The contemporary goals of breast cancer treatment are not limited to cure but include maximizing quality of
life. All breast cancer treatment can adversely affect breast appearance. Developing objective, quantifiable methods to
assess breast appearance is important to understand the impact of deformity on patient quality of life, guide selection of
current treatments, and make rational treatment advances. A few measures of aesthetic properties such as symmetry have
been developed. They are computed from the distances between manually identified fiducial points on digital
photographs. However, this is time-consuming and subject to intra- and inter-observer variability. The purpose of this
study is to investigate methods for automatic localization of fiducial points on anterior-posterior digital photographs
taken to document the outcomes of breast reconstruction. Particular emphasis is placed on automatic localization of the
nipple complex since the most widely used aesthetic measure, the Breast Retraction Assessment, quantifies the
symmetry of nipple locations.
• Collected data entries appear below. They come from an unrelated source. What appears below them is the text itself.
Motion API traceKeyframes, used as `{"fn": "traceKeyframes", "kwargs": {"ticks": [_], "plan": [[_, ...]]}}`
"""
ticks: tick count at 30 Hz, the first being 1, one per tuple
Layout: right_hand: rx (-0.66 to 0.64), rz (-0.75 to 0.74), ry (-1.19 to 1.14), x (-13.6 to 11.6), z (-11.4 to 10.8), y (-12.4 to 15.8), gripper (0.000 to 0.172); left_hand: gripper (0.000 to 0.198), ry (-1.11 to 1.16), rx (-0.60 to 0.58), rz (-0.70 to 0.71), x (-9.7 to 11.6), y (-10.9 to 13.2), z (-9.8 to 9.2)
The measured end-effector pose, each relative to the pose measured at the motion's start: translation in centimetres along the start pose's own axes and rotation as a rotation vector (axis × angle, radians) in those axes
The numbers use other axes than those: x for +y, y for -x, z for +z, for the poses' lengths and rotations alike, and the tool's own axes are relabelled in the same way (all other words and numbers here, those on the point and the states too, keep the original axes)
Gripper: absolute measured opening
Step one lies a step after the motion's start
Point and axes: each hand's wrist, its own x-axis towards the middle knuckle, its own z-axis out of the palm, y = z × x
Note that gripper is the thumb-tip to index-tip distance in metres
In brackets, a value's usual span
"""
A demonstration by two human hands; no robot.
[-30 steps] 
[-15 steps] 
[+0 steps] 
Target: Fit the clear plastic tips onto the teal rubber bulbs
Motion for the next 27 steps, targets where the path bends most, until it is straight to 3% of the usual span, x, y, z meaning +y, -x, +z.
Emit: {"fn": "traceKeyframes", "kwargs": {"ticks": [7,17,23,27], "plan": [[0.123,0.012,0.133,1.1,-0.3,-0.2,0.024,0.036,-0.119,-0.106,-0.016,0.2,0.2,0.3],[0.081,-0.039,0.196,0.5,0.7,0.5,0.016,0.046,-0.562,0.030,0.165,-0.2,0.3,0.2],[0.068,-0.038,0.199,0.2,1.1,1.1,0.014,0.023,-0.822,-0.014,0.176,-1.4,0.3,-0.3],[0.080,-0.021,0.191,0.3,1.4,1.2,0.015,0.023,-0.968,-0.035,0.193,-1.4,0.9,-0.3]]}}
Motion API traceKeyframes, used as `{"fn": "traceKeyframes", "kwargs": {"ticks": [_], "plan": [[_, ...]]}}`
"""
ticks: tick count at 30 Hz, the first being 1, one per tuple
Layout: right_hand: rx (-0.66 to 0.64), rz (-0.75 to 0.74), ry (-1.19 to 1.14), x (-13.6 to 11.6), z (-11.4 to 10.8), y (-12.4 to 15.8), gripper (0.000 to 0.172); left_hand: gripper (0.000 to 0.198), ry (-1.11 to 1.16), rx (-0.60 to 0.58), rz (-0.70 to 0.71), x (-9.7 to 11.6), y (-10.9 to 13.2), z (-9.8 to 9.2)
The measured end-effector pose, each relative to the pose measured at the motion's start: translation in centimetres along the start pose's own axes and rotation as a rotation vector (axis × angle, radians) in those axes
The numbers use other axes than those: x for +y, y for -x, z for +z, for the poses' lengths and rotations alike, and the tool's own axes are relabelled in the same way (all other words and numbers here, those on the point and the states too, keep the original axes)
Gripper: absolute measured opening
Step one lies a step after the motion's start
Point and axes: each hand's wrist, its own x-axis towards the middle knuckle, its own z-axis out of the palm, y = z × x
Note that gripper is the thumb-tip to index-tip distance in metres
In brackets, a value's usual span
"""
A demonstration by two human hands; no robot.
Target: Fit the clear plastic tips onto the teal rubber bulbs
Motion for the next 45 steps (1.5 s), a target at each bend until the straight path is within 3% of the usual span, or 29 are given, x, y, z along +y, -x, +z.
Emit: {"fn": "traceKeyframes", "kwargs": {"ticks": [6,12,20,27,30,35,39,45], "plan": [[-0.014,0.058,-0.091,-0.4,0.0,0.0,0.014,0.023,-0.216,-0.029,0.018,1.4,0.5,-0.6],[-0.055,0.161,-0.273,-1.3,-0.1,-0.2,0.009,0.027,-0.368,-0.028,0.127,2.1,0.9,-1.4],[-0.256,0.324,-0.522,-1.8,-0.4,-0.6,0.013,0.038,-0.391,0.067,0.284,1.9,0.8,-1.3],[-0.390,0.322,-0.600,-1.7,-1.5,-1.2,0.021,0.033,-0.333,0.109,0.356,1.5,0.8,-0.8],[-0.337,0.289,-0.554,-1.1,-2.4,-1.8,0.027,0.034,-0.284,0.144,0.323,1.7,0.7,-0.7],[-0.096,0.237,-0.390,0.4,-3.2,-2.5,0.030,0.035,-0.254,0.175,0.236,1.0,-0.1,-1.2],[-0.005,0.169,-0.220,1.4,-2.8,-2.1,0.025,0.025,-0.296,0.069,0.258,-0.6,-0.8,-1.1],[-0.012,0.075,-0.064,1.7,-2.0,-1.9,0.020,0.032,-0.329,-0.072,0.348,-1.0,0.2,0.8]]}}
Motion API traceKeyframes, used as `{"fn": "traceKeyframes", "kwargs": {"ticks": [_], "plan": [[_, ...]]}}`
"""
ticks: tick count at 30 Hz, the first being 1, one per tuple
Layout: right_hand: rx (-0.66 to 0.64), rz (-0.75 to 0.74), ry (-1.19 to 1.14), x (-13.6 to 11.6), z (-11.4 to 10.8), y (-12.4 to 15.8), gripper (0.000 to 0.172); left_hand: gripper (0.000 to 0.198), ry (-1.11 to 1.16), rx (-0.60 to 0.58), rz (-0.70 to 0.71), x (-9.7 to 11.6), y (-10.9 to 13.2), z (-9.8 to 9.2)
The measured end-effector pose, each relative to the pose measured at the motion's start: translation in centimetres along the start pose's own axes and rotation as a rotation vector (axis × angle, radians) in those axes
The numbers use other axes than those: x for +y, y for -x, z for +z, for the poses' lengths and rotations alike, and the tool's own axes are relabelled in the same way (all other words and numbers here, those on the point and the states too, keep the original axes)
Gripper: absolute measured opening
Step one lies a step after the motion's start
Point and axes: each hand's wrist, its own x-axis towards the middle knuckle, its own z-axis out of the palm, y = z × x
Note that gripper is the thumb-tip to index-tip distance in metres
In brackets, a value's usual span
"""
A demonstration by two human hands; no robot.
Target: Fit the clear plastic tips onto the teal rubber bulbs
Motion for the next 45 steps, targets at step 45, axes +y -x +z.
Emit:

The nipple complexes are automatically localized using normalized cross-correlation with
a template bank of variants of Gaussian and Laplacian of Gaussian filters. A probability map of likely nipple locations
determined from the image database is used to reduce the number of false positive detections from the matched filter
operation. The accuracy of the nipple detection was evaluated relative to markings made by three human observers. The
impact of using the fiducial point locations as identified by the automatic method, as opposed to the manual method, on
the calculation of the Breast Retraction Assessment was also evaluated.